Finding my balance with two adult children at home has been interesting this summer. I think we’ve done okay at trying to be spontaneous, especially with planning and fixing meals. We’ve not done as many of the summer things we usually look forward to, like cookouts and trips to the lake, because the weather has been too cool and rainy and we haven’t wanted to entertain on the deck too much in the damp, mosquito-y shade with the kitten left lonely inside the house or on his leash and halter (yes, he puts up with it to get to go out). We’ve all had fun playing with Pippin and occasionally (during those rare moments when he’s calm) petting him. I was reading (in one of the books about cats I had out from the library) that we don’t often think about the fact that we’re not breeding many of our pet cats for desirable traits like being cuddly. Instead, by neutering and spaying our pets, we’re developing new generations of cats from feral toms and stray females, cats who are fierce and clever enough to survive on their own. Pippin certainly demonstrates that. This does not mean that we’re not getting him neutered as soon as we can find a day to stay home with him while he recovers. He’ll be six months old, the recommended age, at the end of September.
On the eve of our long weekend at the beach, which is itself on the eve of our 33rd wedding anniversary, I am rattling around the house trying to work through some of the stacks of books and papers so I can make more organized stacks for fall, and thinking about John Berryman’s Dream Songs, particularly #70:
Disengaged, bloody, Henry rose from the shell
where in their racing start his seat got wedged
under his knifing knees,
he did it on the runners, feathering,
being bow, catching no crab.
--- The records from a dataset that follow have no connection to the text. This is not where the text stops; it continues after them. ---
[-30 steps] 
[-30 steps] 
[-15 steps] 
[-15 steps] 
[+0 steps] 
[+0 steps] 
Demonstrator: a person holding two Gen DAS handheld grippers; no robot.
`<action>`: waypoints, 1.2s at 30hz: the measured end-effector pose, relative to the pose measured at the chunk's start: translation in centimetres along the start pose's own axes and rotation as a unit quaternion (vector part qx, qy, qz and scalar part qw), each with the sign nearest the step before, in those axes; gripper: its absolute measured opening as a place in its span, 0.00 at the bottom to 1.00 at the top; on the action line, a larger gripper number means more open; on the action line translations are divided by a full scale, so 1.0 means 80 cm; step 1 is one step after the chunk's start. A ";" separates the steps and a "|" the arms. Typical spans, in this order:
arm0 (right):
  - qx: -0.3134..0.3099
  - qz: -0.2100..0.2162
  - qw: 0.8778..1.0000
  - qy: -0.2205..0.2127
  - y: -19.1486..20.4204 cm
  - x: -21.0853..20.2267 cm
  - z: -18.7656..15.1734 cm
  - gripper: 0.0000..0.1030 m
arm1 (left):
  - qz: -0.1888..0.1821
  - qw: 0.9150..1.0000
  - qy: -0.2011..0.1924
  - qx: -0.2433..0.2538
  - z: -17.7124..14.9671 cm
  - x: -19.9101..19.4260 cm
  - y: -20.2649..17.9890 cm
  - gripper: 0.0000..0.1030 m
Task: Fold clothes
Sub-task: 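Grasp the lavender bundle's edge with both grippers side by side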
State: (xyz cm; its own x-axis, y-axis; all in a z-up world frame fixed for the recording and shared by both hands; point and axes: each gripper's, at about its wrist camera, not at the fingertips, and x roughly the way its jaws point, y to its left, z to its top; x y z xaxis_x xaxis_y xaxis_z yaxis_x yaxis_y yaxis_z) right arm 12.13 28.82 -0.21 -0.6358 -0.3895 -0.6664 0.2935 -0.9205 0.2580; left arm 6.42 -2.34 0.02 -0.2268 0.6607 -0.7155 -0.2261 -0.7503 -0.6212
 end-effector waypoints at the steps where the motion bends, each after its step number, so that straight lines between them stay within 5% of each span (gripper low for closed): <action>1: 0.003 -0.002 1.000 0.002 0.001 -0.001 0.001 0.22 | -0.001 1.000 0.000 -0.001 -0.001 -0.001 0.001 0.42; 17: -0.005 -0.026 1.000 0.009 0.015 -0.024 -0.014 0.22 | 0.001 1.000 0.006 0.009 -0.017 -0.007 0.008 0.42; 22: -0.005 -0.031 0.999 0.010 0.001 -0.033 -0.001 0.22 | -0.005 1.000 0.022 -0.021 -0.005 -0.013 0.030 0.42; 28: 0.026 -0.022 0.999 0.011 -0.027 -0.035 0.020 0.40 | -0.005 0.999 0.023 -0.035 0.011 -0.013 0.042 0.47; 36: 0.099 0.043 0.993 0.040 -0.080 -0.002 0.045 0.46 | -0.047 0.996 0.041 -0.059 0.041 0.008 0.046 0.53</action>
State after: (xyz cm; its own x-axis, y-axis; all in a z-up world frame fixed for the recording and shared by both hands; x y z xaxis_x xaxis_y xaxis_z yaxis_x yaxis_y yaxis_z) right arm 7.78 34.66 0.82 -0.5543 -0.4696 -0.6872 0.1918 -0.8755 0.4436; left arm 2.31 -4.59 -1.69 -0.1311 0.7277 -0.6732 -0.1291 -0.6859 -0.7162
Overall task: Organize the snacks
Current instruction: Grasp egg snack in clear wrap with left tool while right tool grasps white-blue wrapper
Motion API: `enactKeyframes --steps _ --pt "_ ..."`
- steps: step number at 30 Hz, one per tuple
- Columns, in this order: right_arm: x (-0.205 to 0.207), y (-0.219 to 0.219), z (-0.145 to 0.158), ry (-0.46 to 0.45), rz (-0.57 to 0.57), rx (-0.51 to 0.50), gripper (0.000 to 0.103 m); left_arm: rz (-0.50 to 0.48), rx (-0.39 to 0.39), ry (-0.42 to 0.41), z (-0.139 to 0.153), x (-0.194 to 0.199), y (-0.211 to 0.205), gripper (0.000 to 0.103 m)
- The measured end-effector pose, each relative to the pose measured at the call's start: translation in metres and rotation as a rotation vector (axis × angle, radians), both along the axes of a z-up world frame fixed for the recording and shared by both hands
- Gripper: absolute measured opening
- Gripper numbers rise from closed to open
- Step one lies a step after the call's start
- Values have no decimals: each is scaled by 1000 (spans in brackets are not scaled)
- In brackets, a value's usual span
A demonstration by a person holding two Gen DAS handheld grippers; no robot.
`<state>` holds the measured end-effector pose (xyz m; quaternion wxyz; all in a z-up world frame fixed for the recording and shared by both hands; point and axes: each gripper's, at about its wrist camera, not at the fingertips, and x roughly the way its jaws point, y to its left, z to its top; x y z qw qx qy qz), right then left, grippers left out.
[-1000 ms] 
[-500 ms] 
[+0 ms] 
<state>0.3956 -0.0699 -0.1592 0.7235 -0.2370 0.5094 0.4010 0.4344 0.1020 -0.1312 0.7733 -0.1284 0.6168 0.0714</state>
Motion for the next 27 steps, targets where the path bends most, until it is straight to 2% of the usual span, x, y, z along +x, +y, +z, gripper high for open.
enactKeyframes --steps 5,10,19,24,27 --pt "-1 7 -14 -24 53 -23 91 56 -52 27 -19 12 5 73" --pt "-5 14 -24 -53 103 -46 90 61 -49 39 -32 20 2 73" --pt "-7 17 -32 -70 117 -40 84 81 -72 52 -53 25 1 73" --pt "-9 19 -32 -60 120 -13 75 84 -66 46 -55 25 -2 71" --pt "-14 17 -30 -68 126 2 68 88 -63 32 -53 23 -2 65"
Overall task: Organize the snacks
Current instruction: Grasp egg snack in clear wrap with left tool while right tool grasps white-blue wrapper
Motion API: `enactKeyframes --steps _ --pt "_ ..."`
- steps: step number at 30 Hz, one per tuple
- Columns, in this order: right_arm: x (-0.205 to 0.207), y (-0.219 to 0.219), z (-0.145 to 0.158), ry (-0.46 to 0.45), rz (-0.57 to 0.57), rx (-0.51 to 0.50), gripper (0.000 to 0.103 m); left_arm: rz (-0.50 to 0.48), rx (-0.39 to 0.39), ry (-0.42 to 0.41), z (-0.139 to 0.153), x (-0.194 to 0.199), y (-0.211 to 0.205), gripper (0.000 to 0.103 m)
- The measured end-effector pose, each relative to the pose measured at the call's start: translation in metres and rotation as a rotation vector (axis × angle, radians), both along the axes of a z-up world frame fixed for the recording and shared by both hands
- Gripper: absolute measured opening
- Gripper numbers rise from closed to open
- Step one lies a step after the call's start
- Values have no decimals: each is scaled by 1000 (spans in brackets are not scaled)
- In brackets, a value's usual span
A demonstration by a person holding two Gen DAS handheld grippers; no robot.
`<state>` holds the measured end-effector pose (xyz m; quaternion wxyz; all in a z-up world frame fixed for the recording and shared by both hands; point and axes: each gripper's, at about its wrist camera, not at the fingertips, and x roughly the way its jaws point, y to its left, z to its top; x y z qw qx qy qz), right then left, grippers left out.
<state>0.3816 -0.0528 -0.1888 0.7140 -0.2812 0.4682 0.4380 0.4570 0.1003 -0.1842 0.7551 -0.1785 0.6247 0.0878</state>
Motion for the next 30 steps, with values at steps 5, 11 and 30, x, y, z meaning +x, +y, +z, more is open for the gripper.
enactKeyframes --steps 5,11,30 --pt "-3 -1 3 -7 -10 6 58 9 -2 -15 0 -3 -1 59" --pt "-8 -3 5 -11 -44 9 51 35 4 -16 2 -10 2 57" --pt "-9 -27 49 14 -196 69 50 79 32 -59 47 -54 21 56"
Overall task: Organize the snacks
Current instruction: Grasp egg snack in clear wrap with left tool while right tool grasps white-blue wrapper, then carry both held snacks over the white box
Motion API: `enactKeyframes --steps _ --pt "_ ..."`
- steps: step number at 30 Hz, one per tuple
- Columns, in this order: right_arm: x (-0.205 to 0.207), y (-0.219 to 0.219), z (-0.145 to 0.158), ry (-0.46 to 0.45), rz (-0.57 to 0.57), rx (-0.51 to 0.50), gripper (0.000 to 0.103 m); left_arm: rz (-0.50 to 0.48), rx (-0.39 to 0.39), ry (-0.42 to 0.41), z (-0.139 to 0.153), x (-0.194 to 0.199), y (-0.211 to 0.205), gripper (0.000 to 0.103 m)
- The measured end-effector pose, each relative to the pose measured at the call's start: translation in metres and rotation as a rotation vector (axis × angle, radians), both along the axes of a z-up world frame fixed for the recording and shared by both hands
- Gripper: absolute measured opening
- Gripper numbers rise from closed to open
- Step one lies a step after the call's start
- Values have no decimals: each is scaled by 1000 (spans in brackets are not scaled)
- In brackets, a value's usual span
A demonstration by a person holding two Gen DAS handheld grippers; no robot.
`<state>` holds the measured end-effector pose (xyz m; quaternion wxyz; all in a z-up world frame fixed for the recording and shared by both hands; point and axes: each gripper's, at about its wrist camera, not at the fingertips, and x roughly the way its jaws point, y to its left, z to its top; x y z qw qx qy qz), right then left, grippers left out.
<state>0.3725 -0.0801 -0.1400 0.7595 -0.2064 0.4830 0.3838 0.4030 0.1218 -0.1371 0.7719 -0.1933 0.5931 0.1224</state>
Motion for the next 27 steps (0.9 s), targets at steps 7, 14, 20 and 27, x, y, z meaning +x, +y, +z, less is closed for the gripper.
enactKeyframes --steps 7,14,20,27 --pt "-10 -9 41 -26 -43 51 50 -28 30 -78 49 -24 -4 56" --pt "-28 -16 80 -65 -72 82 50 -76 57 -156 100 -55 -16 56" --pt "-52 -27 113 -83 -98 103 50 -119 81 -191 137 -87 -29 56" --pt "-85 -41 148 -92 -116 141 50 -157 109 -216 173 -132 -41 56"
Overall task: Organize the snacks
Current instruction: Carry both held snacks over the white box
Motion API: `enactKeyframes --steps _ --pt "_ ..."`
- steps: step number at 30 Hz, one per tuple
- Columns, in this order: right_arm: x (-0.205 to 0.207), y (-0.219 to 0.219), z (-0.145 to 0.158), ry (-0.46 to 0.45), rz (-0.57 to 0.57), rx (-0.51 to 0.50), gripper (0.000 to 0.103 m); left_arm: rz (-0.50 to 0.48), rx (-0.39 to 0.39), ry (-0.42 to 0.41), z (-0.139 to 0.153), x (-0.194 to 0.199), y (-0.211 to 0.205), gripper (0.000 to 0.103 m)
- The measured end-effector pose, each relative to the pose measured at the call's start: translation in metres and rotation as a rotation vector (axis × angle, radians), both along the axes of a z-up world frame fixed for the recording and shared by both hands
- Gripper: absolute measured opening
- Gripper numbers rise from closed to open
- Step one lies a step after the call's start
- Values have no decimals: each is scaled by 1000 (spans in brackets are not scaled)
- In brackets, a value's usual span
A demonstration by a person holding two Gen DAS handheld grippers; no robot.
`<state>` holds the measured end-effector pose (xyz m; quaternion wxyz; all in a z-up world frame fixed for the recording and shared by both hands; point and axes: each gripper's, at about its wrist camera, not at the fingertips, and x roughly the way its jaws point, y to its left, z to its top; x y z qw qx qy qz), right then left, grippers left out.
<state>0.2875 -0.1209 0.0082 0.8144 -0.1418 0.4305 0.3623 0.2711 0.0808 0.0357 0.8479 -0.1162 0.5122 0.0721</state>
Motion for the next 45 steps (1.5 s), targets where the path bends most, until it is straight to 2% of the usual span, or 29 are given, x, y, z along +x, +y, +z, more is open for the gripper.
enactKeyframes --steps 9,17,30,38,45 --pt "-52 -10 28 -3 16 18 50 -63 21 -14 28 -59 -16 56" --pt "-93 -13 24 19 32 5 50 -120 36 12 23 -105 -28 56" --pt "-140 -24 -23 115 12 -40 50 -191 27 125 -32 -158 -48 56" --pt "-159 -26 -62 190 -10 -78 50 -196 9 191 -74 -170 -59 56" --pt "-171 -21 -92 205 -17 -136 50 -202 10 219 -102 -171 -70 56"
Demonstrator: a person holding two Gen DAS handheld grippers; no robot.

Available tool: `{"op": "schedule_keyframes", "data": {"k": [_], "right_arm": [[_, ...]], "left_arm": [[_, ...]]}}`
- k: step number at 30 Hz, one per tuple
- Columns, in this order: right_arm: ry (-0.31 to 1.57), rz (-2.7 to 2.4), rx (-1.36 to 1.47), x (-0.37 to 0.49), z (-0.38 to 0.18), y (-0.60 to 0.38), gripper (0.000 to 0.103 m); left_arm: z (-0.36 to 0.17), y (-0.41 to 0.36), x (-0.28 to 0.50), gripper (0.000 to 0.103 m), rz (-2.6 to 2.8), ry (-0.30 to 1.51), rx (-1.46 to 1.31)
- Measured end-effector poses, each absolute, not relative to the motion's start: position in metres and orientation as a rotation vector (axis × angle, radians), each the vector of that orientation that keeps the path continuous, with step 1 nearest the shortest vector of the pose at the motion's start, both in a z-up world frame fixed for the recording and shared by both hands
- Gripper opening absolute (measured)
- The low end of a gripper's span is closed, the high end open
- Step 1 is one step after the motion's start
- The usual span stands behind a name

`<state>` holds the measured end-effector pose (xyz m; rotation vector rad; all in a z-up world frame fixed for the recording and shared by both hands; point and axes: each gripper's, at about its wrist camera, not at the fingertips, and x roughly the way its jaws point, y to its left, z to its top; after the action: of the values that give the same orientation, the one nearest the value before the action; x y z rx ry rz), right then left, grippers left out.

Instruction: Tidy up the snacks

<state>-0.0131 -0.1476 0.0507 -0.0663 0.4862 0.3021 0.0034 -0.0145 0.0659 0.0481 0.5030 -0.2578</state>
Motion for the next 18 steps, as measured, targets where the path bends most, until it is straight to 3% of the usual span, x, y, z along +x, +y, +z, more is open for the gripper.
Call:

The ridges were sore
& tore chamois. It was not done with ease.
So, Henry was a hero, malgre lui,
That day, for blunder; until & after the coach
Said this & which to him.
That happy day, whenas the pregnant back
of Number Two returned, and he’d no choice
but to make for it room.
Therefore he rowed rowed rowed. They did not win.
Forever in the winning & losing since
of his own crew, or rather
in the weird regattas of this afterworld,
cheer for the foe. He set himself to time
the blue father.
The summer seems like it is racing away from me already, and planning a 3 or 4 day trip across the country seems so perilous, all that highway driving with chances of accidents or falling asleep or actually getting to our destination and having to say goodbye to my oldest child without any definite plan about the next time she’s coming home. College has breaks. Life…not so much.
Have you had a child leave home? How do you manage to “cheer for the foe” of her burgeoning independence while feeling she’s “in the weird regattas of this afterworld,” racing competently away from you?